How do doctors determine if a patient is eligible for this therapy?
Before receiving the treatment, patients must undergo a specialized diagnostic imaging scan, such as a PSMA PET scan. This scan verifies whether the cancer cells express the specific PSMA protein target required for the Pluvicto molecule to successfully bind and deliver radiation.
What are the most common side effects associated with Pluvicto?
Based on global clinical trial data, the most frequently reported adverse effects include dry mouth (xerostomia), fatigue, nausea, constipation, decreased appetite, and reduced blood cell counts (anemia or myelosuppression).

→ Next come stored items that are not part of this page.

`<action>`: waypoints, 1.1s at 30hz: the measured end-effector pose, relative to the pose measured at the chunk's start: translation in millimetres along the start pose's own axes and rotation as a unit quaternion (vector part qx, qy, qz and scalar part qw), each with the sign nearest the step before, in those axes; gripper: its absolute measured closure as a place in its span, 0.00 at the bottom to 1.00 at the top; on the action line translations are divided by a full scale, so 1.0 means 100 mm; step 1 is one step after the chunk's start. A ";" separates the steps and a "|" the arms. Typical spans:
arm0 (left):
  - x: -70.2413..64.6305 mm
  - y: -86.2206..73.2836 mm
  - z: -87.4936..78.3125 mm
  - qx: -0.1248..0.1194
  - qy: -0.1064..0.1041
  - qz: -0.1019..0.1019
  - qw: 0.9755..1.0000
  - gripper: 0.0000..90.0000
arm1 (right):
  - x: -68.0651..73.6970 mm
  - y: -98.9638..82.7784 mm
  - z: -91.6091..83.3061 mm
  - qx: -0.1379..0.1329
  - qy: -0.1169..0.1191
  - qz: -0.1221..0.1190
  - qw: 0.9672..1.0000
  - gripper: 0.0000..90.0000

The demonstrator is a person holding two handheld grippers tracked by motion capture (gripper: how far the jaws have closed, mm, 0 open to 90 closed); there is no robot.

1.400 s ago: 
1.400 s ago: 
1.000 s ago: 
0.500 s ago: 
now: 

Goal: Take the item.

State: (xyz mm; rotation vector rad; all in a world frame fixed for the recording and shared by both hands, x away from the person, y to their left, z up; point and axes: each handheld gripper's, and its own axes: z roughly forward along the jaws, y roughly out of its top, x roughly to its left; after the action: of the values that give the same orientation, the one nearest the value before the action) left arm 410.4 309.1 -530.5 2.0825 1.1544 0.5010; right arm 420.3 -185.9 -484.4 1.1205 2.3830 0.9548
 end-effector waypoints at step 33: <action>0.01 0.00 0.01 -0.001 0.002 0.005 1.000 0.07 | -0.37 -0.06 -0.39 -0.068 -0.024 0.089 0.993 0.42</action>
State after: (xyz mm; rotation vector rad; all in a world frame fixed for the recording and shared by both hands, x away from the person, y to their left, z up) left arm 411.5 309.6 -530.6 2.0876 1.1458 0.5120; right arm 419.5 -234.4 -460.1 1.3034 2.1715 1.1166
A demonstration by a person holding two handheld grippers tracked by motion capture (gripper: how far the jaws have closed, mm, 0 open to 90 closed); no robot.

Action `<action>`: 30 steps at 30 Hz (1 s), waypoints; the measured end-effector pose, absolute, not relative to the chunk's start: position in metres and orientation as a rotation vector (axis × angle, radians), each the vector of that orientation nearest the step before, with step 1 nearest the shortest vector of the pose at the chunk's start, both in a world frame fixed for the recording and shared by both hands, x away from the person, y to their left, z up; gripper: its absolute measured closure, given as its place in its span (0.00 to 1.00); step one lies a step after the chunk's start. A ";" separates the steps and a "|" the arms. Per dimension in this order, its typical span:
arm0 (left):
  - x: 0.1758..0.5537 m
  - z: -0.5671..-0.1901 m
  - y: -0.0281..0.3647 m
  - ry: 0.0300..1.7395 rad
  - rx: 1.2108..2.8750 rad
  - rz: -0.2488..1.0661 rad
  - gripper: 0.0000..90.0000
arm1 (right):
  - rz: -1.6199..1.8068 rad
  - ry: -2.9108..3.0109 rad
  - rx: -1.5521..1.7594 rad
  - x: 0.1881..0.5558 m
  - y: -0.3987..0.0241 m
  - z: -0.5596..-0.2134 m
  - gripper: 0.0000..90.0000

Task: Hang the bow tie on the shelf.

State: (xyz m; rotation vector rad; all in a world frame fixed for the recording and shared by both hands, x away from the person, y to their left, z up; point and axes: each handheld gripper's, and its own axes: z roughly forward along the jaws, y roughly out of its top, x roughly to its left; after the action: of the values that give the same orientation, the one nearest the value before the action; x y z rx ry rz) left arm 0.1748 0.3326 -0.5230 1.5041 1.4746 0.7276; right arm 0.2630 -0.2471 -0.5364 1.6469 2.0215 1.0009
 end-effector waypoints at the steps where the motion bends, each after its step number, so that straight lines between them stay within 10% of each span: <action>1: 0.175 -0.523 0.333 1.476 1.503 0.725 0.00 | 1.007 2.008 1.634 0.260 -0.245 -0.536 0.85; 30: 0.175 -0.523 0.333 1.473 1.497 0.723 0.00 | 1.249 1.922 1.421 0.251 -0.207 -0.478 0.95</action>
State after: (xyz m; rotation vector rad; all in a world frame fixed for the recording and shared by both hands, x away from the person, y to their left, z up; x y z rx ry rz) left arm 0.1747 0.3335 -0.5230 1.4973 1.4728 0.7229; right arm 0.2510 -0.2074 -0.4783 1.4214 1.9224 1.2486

Why does this treatment need to be restricted to select hospitals?
Because Pluvicto is a radiopharmaceutical that carries a therapeutic radioactive isotope, it requires highly regulated logistics, custom radiation shielding, and certified nuclear medicine professionals to handle, store, administer, and manage the therapy safely.
Sources:
Official Product Launch and Executive Statements from Novartis India.
Clinical Data Registry and Regulatory Filings via the Central Drugs Standard Control Organisation (CDSCO), Ministry of Health and Family Welfare, Government of India.